→ Work required: Restate word for word the lines below that run from the one holding "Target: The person" through the one holding "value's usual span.", inclusive. Pictures don't belong in the copy.

===

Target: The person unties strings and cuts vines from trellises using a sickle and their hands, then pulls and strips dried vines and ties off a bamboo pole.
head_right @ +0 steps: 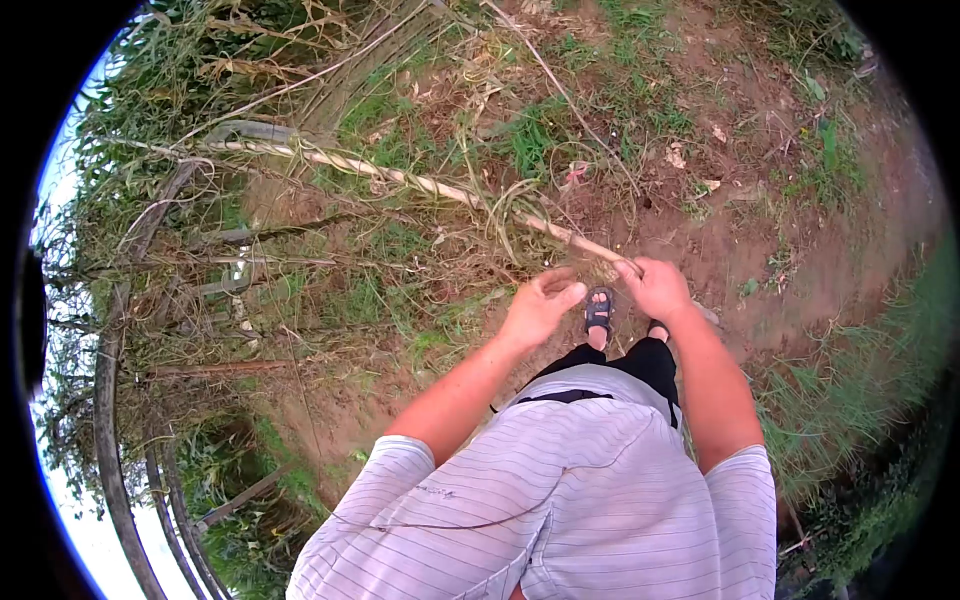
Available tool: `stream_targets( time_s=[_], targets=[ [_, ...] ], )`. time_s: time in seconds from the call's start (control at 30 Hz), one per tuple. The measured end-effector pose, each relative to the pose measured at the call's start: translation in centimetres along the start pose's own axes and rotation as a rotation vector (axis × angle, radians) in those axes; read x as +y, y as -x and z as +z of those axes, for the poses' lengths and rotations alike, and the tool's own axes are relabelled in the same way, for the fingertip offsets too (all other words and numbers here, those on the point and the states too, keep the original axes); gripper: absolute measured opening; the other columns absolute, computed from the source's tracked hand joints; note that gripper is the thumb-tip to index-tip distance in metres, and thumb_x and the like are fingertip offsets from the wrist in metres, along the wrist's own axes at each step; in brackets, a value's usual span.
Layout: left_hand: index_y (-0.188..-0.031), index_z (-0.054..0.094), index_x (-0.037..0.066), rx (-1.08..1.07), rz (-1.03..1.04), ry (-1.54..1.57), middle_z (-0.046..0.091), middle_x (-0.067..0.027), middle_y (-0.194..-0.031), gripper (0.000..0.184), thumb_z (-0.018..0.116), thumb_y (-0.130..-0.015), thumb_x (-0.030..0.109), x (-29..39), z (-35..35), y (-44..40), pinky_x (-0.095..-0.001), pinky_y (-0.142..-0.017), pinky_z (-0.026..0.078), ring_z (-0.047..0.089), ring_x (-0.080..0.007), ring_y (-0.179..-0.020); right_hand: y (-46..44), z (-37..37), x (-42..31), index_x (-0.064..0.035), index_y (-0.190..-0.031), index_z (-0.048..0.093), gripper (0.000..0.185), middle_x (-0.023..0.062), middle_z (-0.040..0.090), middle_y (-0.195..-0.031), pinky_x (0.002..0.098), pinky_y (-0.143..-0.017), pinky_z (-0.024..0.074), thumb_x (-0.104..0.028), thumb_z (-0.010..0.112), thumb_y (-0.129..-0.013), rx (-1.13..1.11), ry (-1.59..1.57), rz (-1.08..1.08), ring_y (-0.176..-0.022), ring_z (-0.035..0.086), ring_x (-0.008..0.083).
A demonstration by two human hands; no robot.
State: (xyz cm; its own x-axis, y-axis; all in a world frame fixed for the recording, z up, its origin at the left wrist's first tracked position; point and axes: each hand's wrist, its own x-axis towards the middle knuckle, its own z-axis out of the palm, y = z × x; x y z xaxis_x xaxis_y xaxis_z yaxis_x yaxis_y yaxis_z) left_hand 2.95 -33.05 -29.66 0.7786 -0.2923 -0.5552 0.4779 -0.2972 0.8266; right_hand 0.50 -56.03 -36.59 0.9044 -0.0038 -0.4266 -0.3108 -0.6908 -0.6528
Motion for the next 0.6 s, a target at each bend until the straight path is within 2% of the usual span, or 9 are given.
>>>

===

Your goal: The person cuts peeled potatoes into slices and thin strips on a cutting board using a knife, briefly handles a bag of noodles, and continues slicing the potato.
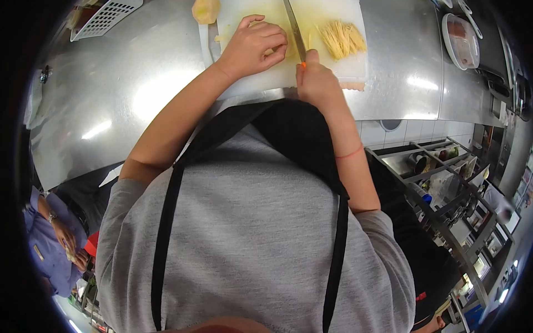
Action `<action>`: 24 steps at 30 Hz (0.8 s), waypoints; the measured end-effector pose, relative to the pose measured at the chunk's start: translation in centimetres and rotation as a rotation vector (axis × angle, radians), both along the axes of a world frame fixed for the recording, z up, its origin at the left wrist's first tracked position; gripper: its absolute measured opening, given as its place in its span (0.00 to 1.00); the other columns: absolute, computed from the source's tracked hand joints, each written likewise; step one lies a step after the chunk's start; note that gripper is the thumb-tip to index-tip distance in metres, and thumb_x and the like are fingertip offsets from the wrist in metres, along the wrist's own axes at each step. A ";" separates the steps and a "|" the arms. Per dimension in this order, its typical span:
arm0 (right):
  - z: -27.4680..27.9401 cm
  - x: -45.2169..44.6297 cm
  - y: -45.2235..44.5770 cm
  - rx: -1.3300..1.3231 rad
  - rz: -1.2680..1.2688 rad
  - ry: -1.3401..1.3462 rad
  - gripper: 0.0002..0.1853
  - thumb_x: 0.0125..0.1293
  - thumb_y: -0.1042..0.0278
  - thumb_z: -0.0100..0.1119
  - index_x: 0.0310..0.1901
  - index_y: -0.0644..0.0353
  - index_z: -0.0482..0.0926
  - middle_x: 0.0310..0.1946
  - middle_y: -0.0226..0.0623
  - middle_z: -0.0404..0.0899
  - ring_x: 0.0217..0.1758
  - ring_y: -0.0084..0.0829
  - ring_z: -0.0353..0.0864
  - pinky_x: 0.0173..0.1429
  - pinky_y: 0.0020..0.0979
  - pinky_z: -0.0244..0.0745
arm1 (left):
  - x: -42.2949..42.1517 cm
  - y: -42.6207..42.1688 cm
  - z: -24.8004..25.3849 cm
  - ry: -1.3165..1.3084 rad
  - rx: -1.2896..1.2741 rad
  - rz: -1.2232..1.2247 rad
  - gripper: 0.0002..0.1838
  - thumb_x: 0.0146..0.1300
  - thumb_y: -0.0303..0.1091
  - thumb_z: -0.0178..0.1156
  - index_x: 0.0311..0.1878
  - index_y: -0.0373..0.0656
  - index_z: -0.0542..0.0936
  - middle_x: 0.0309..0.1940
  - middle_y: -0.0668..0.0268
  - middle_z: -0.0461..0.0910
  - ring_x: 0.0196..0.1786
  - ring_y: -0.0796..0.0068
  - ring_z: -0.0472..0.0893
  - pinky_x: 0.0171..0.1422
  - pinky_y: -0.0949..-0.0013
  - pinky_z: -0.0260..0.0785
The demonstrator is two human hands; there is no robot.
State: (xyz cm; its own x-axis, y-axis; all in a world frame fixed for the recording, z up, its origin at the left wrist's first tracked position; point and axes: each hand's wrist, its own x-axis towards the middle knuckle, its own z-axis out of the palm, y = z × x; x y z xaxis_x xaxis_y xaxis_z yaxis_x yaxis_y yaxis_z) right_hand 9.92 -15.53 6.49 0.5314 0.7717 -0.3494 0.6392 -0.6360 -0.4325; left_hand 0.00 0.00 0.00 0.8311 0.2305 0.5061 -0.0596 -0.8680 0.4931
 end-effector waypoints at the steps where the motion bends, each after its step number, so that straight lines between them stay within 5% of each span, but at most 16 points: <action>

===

→ Written solution:
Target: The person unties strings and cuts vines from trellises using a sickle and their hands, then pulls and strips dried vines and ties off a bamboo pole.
head_right @ +0 steps: 
Available tool: `stream_targets( time_s=[_], targets=[ [_, ...] ], )`. time_s: time in seconds from the call's start (control at 30 Hz), one per tuple. The measured end-effector pose, each relative to the pose measured at the call's start: translation in centimetres along the start pose's own axes and rotation as a rotation vector (axis × angle, radians) in those axes; read x as +y, y as -x and z as +z of those axes, for the poses' lengths and rotations alike, and the tool's own axes are relabelled in the same way, for the fingertip offsets too (all other words and numbers here, those on the point and the states too, keep the original axes); gripper: absolute measured opening; the other columns absolute, computed from the source's tracked hand joints; note that gripper is the thumb-tip to index-tip distance in metres, and thumb_x and the like are fingertip offsets from the wrist in metres, along the wrist's own axes at each step; in brackets, a value's usual span.

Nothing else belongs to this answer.